The dominant INT4 weight error (~12.6 max logit delta) is unchanged from the baseline INT4 build.
fp16 vision vs fp32 vision: see validation_report.json.

Generation mode: use slow (autoregressive, greedy). The earlier prefill tail positions used by the fast/MTP path diverge under INT4 and are not relied upon here.

Intended use

Open-vocabulary detection / visual grounding: given an image and a category prompt (Locate all the instances that matches the following description: <category>.), the model emits <ref>label</ref><box>x1 y1 x2 y2</box> with coordinates normalized to 0–1000.

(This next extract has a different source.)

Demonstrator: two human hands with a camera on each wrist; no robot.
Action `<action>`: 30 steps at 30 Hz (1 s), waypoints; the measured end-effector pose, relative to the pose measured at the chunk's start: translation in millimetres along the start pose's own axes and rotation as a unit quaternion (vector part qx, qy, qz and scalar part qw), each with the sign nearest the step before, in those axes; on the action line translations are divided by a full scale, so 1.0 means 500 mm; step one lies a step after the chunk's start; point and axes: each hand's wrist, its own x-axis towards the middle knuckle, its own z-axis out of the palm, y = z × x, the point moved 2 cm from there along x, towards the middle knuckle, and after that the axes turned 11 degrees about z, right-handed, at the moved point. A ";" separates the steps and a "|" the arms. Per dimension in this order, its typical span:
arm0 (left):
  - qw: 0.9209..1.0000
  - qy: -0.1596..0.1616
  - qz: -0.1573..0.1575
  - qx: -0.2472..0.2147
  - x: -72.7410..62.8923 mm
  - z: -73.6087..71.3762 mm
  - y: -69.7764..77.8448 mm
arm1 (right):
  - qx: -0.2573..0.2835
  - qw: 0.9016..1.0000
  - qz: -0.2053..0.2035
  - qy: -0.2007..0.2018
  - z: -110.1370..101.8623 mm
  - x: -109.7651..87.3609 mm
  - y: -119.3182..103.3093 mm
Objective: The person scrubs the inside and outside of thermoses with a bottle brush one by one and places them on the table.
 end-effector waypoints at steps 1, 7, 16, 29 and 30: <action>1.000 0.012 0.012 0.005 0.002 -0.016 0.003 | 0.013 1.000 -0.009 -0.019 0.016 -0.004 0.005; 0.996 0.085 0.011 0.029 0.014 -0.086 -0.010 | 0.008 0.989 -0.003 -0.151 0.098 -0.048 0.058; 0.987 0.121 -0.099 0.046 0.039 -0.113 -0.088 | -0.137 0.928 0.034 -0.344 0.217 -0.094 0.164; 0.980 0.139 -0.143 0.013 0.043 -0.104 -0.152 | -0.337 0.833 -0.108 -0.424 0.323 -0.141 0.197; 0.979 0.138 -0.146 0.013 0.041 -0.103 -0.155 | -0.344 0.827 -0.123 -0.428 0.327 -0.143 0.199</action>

KV-cache graph for in-browser use

onnx/language_tail_kv_int4.onnx (+.data, ~1.65 GB) is the KV-cache version of the language tail used by the live demo. It takes inputs_embeds (+ input_ids for the plain-causal mask, position_ids, and 36×2 past_key/value GQA tensors [1,2,seq,128]) and returns logits for the last position plus present_key/value. Prefill passes length-0 past; decode passes the growing cache. This makes autoregressive decoding ~13× faster than the cache-less graph. Validated: prefill (empty past) → cached decode reproduces <ref>label</ref><box>…</box> detections; next-token argmax matches the fp32 torch model. See kv_validation_report.json.